[Stored items]

=-=-=

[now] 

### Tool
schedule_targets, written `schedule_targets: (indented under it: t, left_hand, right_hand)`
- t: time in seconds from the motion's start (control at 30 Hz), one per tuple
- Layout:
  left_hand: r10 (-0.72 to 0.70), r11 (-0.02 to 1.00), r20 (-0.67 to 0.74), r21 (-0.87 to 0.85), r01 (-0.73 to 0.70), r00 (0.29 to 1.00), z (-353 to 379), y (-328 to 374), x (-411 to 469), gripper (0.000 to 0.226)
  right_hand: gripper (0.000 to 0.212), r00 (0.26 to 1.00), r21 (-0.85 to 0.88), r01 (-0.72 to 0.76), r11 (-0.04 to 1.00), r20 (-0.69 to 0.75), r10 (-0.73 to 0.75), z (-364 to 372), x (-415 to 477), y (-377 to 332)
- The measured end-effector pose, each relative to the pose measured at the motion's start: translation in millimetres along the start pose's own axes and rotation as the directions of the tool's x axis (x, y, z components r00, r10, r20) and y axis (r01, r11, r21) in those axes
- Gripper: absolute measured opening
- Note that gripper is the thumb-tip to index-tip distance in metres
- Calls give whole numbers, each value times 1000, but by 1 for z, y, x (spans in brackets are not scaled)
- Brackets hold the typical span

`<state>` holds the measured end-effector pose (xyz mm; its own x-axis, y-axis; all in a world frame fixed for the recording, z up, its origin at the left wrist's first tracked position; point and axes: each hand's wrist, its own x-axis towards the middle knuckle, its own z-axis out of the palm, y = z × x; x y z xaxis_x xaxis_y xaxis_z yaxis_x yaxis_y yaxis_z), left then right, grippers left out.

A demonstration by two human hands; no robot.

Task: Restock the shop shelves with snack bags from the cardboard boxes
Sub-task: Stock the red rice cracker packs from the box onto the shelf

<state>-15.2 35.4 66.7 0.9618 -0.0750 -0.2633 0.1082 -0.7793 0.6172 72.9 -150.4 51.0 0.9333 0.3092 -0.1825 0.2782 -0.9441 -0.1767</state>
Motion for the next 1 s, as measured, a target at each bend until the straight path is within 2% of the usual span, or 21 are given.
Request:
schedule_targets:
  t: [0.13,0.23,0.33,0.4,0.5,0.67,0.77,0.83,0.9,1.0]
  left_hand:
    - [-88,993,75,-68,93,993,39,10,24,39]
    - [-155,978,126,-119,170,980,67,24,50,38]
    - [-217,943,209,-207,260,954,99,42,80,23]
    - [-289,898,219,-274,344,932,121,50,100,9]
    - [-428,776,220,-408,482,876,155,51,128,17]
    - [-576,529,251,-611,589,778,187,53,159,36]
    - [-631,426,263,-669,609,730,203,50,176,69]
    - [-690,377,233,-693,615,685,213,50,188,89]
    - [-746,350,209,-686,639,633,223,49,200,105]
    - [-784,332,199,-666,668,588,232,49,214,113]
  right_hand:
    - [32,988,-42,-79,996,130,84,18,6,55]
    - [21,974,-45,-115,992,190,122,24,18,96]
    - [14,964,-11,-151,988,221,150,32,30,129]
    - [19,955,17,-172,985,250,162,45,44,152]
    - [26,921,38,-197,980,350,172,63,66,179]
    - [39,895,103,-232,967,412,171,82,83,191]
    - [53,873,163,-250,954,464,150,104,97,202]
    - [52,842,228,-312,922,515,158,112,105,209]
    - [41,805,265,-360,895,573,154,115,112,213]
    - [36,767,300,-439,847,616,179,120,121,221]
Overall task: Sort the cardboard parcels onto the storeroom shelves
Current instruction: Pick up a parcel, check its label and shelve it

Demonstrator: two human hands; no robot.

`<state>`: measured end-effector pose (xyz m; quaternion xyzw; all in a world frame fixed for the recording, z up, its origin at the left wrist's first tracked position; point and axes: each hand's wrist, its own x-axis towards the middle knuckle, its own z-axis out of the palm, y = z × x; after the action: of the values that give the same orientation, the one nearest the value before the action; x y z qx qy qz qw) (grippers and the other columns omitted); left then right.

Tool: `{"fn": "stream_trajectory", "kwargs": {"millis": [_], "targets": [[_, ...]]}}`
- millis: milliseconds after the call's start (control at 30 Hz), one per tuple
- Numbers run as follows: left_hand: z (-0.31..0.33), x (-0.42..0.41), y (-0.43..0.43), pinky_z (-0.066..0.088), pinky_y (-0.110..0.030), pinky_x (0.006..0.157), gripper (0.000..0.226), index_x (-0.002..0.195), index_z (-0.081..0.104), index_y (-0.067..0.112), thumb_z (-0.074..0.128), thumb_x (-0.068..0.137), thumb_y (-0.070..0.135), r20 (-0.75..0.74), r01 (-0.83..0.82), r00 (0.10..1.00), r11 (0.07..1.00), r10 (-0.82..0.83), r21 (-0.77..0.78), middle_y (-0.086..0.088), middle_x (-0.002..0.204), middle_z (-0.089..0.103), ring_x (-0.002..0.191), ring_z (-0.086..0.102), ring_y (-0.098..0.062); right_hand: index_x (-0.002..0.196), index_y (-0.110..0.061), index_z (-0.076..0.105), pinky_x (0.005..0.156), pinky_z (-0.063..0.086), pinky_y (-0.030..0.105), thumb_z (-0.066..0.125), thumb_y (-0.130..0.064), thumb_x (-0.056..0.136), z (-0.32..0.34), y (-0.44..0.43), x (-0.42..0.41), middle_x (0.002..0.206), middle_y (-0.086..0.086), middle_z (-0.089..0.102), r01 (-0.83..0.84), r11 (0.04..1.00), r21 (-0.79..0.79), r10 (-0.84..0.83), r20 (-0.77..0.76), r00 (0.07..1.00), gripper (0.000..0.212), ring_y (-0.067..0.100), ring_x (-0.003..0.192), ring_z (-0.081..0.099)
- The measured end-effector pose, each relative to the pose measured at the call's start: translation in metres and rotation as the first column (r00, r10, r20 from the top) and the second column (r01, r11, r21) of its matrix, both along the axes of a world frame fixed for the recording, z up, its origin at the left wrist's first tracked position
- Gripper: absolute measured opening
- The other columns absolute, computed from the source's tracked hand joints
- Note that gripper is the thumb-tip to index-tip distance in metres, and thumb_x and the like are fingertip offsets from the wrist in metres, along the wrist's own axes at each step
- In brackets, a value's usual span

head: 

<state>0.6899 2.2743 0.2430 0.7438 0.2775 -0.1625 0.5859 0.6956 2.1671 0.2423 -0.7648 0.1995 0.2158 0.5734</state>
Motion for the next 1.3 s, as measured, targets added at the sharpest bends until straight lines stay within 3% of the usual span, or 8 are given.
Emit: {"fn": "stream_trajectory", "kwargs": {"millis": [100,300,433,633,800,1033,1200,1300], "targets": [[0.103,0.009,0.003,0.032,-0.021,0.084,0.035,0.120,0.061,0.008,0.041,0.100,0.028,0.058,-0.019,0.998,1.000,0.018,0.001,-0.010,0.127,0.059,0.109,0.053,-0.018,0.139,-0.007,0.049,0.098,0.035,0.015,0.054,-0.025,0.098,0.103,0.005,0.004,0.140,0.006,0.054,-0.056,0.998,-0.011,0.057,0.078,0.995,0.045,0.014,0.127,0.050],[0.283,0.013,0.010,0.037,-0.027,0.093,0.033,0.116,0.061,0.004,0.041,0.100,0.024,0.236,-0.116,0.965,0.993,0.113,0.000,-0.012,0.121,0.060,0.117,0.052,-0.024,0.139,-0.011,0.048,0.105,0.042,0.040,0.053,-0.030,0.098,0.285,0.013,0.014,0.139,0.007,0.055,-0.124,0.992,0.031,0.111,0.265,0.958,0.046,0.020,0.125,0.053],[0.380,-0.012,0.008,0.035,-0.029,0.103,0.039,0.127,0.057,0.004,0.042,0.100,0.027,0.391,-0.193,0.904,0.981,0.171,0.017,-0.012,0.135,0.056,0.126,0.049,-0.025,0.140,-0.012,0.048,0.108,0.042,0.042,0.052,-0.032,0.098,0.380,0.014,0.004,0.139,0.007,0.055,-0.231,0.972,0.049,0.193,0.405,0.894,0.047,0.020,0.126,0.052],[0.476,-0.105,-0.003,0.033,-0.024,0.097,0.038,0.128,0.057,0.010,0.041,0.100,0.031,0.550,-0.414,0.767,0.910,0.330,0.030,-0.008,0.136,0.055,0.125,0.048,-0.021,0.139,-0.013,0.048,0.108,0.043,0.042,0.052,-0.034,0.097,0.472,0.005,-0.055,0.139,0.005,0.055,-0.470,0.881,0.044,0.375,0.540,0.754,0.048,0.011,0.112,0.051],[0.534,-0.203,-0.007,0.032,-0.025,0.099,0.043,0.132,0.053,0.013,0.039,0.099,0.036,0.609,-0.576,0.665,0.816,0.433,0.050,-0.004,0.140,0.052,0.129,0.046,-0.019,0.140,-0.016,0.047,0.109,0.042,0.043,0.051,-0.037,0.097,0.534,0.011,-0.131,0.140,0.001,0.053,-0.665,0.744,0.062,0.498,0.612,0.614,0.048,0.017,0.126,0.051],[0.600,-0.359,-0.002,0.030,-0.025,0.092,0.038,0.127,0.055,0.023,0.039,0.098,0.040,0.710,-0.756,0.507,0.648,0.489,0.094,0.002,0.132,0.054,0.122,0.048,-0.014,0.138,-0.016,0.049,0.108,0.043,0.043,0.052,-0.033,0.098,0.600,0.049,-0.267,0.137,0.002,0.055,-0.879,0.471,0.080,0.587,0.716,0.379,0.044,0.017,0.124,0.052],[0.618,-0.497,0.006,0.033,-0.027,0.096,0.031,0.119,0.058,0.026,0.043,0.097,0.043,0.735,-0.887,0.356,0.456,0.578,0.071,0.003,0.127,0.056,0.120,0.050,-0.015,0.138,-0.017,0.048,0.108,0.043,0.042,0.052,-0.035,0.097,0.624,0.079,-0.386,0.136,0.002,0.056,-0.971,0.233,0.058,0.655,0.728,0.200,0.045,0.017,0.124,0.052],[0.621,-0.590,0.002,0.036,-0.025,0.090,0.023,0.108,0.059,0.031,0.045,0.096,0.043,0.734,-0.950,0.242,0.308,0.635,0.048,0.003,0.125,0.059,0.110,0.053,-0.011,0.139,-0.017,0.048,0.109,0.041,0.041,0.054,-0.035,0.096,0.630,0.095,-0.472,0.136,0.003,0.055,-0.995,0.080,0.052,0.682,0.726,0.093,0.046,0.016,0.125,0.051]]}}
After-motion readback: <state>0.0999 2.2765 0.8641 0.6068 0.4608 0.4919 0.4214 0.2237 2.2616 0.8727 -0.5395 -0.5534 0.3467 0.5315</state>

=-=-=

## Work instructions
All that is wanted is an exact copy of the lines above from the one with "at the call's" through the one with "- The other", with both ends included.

## Result
- The measured end-effector pose, each relative to the pose measured at the call's start: translation in metres and rotation as the first column (r00, r10, r20 from the top) and the second column (r01, r11, r21) of its matrix, both along the axes of a world frame fixed for the recording, z up, its origin at the left wrist's first tracked position
- Gripper: absolute measured opening
- The other columns absolute, computed from the source's tracked hand joints

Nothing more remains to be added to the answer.